**WHAT YOU HAVE TO DO:** Copy the listing that follows exactly. Its pictures do not belong in the copy.

++++++++++++++++++++

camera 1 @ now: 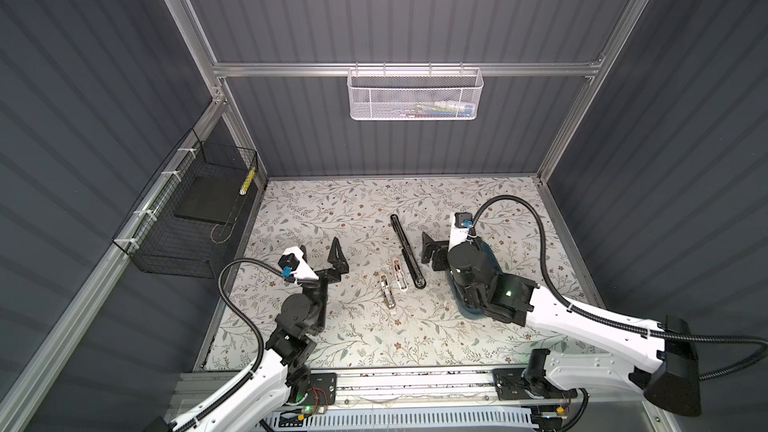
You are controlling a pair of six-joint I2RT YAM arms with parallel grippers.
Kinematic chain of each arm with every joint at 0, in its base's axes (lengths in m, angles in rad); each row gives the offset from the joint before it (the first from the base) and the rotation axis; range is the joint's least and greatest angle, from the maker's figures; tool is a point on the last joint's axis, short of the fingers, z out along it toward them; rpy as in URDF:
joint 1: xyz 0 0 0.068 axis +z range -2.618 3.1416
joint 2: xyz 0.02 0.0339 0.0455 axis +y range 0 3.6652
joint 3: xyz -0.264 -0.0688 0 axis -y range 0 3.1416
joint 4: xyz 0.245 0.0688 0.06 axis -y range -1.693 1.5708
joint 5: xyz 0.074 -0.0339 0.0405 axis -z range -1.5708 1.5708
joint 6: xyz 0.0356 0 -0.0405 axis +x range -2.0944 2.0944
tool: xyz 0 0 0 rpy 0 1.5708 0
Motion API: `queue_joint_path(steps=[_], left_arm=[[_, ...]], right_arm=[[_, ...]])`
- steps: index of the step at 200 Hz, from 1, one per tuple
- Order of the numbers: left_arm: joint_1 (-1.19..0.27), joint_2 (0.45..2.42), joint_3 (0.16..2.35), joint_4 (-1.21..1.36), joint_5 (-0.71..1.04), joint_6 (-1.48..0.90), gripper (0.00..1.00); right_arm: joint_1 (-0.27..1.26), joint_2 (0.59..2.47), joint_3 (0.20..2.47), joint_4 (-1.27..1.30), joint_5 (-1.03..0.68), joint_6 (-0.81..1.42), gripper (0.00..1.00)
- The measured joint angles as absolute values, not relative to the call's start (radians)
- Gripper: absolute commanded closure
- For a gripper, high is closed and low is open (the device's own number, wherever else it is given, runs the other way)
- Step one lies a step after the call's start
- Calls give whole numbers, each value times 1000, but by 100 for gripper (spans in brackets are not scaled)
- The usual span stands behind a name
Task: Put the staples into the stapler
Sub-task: 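Move the right gripper back over the teal staple tray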
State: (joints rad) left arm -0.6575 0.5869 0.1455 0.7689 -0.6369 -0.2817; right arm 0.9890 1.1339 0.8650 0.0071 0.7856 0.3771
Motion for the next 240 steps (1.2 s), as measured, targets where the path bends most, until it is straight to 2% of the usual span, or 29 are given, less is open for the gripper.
queue_joint_path(steps=[29,52,76,92,105,146,191,219,240], left_arm=[[-657,557,112,750,-559,-270,0],[-657,661,192,677,-534,-258,0],[-657,815,298,599,-524,-247,0],[-657,902,351,543,-522,-246,0],[-657,944,371,516,-522,-244,0],[-657,1043,383,462,-564,-248,0],[-657,1132,427,424,-556,-279,0],[-657,1151,459,393,-549,-295,0],[-657,1150,461,387,-551,-300,0]], right_arm=[[821,1065,820,-67,789,373,1],[656,1032,806,-131,738,436,1],[562,1047,798,-186,654,488,20],[535,1097,807,-223,604,500,31],[522,1151,825,-248,572,516,36],[463,1299,862,-312,463,558,39],[390,1348,862,-331,339,635,47],[389,1367,862,-331,316,670,55],[389,1405,862,-330,305,683,56]])
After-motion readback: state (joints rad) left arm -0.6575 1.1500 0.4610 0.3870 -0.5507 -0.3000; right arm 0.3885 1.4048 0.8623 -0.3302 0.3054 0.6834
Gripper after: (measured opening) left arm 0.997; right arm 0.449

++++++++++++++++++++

**ANSWER FOR THE TASK:**
camera 1 @ now: 
You are controlling a pair of six-joint I2RT YAM arms with parallel grippers.
Kinematic chain of each arm with every joint at 0, in its base's axes (lengths in m, angles in rad); each row gives the offset from the joint before it (the first from the base) and the rotation axis; range is the joint's least and greatest angle, from the maker's figures; tool is a point on the last joint's axis, short of the fingers, z out along it toward them; rpy as in URDF:
joint 1: xyz 0 0 0.068 axis +z range -2.618 3.1416
joint 2: xyz 0.02 0.0339 0.0455 axis +y range 0 3.6652
joint 3: xyz -0.264 -0.0688 0 axis -y range 0 3.1416
joint 4: xyz 0.245 0.0688 0.06 axis -y range -1.693 1.5708
joint 5: xyz 0.074 -0.0339 0.0405 axis -z range -1.5708 1.5708
joint 6: xyz 0.0356 0 -0.0405 axis +x range -2.0944 2.0944
tool: xyz 0 0 0 rpy 0 1.5708 0
Motion API: `queue_joint_path(steps=[_], left_arm=[[_, ...]], right_arm=[[_, ...]])`
- steps: index of the step at 200 Hz, from 1, one per tuple
- Order of the numbers: left_arm: joint_1 (-1.19..0.27), joint_2 (0.45..2.42), joint_3 (0.16..2.35), joint_4 (-1.21..1.36), joint_5 (-0.71..1.04), joint_6 (-1.48..0.90), gripper (0.00..1.00); right_arm: joint_1 (-0.27..1.26), joint_2 (0.59..2.47), joint_3 (0.20..2.47), joint_4 (-1.27..1.30), joint_5 (-1.03..0.68), joint_6 (-0.81..1.42), gripper (0.00..1.00)
- The measured joint angles as absolute values, not relative to the call's start (radians)
- Gripper: absolute commanded closure
- For a gripper, high is closed and low is open (the device's own number, wherever else it is given, runs the other way)
- Step one lies a step after the call's start
- Calls give whole numbers, each value times 1000, but by 100 for gripper (spans in brackets are not scaled)
- The usual span stands behind a name
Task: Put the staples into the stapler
Sub-task: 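Move the right gripper back over the teal staple tray
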State: (joints rad) left arm -0.6575 0.5869 0.1455 0.7689 -0.6369 -0.2817; right arm 0.9890 1.1339 0.8650 0.0071 0.7856 0.3771
Motion for the next 240 steps (1.2 s), as measured, targets where the path bends most, until it is straight to 2% of the usual span, or 29 are given, less is open for the gripper.
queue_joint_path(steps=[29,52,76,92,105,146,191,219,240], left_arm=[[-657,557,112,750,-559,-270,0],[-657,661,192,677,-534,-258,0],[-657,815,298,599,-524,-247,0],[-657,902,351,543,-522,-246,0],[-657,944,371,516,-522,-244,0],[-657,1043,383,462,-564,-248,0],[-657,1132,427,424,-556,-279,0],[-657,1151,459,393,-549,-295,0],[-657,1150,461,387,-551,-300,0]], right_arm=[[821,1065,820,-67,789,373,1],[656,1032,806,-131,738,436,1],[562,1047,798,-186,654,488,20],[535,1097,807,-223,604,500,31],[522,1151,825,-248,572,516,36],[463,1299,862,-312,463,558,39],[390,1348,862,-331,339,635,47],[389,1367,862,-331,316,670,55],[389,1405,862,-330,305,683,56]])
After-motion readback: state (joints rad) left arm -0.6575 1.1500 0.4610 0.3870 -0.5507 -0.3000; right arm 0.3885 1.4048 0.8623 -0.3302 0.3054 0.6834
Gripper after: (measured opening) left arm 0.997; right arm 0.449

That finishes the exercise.